**Required action**
Look for "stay" in each line of the records, and copy the lines that have it.

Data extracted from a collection
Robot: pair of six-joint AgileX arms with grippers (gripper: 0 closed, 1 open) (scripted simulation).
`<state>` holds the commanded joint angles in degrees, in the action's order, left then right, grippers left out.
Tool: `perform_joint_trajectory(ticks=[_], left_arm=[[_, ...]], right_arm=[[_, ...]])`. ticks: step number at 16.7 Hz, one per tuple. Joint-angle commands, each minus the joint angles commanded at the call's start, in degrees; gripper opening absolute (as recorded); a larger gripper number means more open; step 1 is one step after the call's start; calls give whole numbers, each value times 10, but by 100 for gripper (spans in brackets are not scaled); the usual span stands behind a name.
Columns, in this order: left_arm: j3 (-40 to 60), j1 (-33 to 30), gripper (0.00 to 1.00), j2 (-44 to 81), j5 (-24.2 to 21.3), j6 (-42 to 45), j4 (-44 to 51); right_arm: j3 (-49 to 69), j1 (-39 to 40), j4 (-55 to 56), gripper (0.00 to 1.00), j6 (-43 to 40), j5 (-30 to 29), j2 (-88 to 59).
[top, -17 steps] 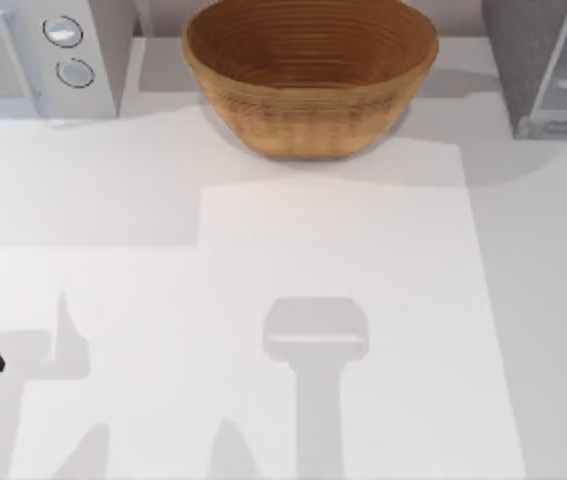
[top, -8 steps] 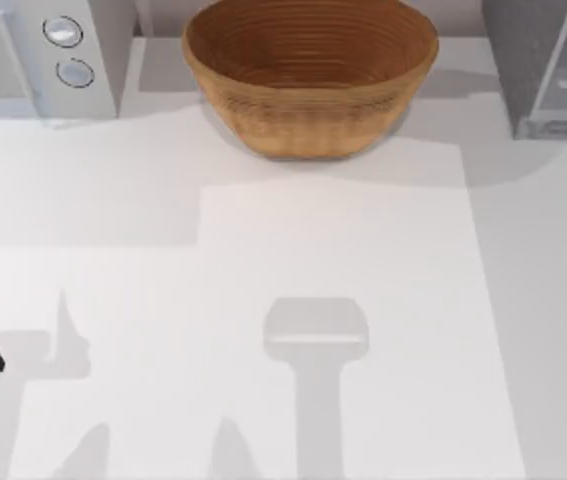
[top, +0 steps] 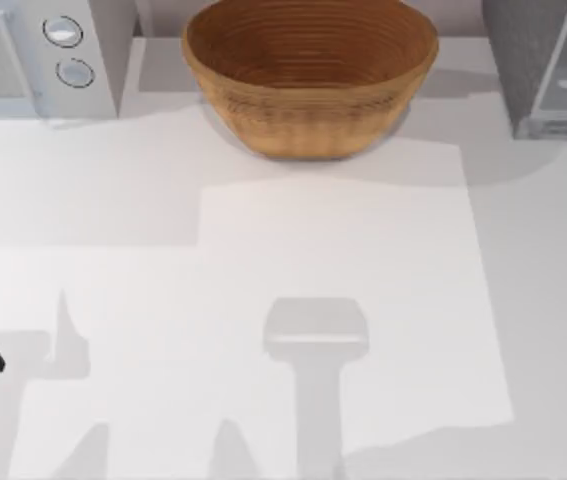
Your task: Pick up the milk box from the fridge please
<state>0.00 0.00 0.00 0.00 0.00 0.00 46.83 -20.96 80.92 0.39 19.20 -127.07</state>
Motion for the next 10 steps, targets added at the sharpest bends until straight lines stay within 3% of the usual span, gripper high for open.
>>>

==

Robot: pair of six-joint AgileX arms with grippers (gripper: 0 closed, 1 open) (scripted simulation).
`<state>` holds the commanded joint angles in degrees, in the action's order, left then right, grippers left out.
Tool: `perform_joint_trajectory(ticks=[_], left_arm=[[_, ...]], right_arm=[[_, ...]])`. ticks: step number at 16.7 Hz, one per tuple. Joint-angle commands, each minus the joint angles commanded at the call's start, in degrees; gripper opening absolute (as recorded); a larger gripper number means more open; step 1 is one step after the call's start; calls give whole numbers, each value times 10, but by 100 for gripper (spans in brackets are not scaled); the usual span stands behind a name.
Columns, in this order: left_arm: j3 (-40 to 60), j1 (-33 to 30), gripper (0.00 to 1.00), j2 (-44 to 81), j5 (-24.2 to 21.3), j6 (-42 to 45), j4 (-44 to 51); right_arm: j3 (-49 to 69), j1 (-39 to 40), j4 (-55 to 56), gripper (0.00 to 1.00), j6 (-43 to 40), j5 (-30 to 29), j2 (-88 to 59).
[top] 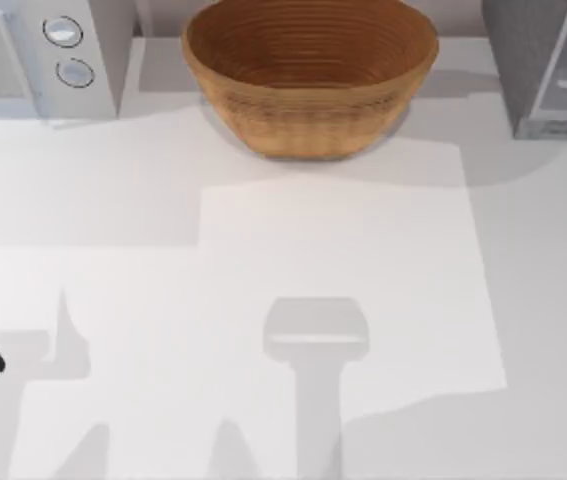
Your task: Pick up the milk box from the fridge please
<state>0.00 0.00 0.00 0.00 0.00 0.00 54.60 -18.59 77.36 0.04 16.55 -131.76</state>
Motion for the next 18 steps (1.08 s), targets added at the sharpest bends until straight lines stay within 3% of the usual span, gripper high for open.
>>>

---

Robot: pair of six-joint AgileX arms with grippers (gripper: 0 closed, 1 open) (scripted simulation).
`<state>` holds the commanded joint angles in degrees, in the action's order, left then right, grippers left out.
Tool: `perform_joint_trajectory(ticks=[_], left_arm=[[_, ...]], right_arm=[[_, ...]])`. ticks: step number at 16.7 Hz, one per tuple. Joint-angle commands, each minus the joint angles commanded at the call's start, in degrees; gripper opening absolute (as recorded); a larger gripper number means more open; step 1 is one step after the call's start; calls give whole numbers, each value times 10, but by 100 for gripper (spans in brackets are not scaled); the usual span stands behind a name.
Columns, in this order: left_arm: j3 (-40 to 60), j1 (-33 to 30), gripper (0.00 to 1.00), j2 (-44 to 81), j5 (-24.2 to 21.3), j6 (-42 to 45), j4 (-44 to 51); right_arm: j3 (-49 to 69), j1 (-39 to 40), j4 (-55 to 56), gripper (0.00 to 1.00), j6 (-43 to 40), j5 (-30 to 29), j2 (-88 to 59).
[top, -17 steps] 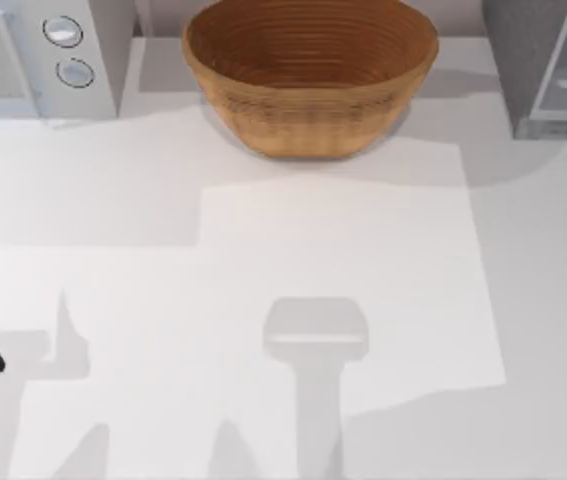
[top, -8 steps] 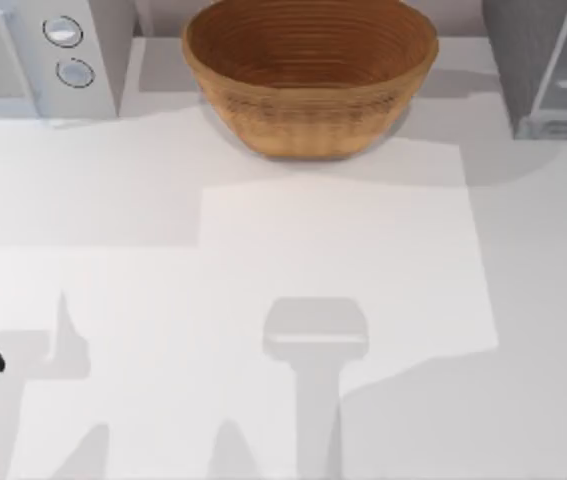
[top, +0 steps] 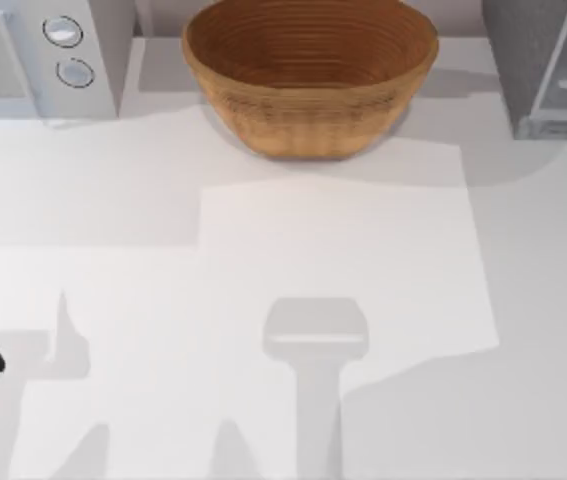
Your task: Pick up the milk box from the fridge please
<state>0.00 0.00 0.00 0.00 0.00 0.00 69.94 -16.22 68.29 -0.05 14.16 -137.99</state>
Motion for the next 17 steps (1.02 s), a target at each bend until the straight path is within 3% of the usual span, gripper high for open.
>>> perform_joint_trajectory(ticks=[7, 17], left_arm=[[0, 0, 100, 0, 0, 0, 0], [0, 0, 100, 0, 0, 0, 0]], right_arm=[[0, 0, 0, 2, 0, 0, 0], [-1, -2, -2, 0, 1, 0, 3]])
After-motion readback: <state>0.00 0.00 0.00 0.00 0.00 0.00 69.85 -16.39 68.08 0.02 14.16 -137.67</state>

**Reply**
Motion for the next 10 steps, targets added at the sharpest bends until straight lines stay within 3% of the usual span, gripper high for open.
Motion for the next 18 steps (1.08 s), targets added at the sharpest bends until straight lines stay within 3% of the usual span, gripper high for open.

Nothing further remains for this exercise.